* **Instructions to follow**
When you reach the line containing "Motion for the", stop after it; until then, copy each line of the listing exactly, starting with the first.

* **Data block**
——————
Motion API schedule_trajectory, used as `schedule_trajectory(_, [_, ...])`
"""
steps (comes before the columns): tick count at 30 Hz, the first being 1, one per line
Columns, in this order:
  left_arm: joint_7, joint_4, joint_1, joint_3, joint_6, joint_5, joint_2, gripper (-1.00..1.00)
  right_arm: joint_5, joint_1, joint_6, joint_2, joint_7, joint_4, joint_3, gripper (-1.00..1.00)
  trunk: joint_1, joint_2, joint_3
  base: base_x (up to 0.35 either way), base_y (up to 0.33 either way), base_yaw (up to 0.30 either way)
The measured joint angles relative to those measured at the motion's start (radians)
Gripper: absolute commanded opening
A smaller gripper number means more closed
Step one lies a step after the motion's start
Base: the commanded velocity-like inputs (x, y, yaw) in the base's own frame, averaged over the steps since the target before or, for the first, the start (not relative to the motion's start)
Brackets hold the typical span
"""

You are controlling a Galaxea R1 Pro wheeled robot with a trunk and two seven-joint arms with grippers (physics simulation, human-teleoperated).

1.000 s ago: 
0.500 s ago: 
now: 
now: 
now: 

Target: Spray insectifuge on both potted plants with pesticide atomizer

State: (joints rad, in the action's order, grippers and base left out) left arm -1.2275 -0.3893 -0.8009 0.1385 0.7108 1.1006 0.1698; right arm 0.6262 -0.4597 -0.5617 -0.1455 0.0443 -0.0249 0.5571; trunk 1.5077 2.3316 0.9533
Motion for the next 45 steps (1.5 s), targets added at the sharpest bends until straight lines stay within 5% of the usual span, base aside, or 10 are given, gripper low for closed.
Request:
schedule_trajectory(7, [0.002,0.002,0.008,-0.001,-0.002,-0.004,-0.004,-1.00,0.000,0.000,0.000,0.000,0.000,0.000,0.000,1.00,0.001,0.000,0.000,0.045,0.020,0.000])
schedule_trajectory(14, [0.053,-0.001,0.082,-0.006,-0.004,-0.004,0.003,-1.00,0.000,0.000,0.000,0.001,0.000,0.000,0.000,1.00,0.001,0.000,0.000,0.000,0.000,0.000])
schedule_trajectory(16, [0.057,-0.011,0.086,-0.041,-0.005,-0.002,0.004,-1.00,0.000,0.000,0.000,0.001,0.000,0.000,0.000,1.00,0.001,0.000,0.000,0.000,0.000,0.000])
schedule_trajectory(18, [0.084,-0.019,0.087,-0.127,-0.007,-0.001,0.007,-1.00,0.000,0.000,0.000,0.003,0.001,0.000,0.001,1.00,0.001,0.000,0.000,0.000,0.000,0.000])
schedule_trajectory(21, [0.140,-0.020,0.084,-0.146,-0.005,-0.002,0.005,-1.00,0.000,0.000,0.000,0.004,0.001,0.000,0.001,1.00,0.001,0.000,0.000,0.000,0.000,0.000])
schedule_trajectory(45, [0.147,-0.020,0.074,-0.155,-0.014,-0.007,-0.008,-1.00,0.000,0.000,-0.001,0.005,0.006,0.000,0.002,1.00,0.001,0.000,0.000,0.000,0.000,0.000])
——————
* **Completed exercise**
Motion API schedule_trajectory, used as `schedule_trajectory(_, [_, ...])`
"""
steps (comes before the columns): tick count at 30 Hz, the first being 1, one per line
Columns, in this order:
  left_arm: joint_7, joint_4, joint_1, joint_3, joint_6, joint_5, joint_2, gripper (-1.00..1.00)
  right_arm: joint_5, joint_1, joint_6, joint_2, joint_7, joint_4, joint_3, gripper (-1.00..1.00)
  trunk: joint_1, joint_2, joint_3
  base: base_x (up to 0.35 either way), base_y (up to 0.33 either way), base_yaw (up to 0.30 either way)
The measured joint angles relative to those measured at the motion's start (radians)
Gripper: absolute commanded opening
A smaller gripper number means more closed
Step one lies a step after the motion's start
Base: the commanded velocity-like inputs (x, y, yaw) in the base's own frame, averaged over the steps since the target before or, for the first, the start (not relative to the motion's start)
Brackets hold the typical span
"""

You are controlling a Galaxea R1 Pro wheeled robot with a trunk and two seven-joint arms with grippers (physics simulation, human-teleoperated).

1.000 s ago: 
0.500 s ago: 
now: 
now: 
now: 

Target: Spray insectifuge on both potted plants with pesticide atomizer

State: (joints rad, in the action's order, grippers and base left out) left arm -1.2275 -0.3893 -0.8009 0.1385 0.7108 1.1006 0.1698; right arm 0.6262 -0.4597 -0.5617 -0.1455 0.0443 -0.0249 0.5571; trunk 1.5077 2.3316 0.9533
Motion for the next 45 steps (1.5 s), targets added at the sharpest bends until straight lines stay within 5% of the usual span, base aside, or 10 are given, gripper low for closed.

Here is where the answer stops.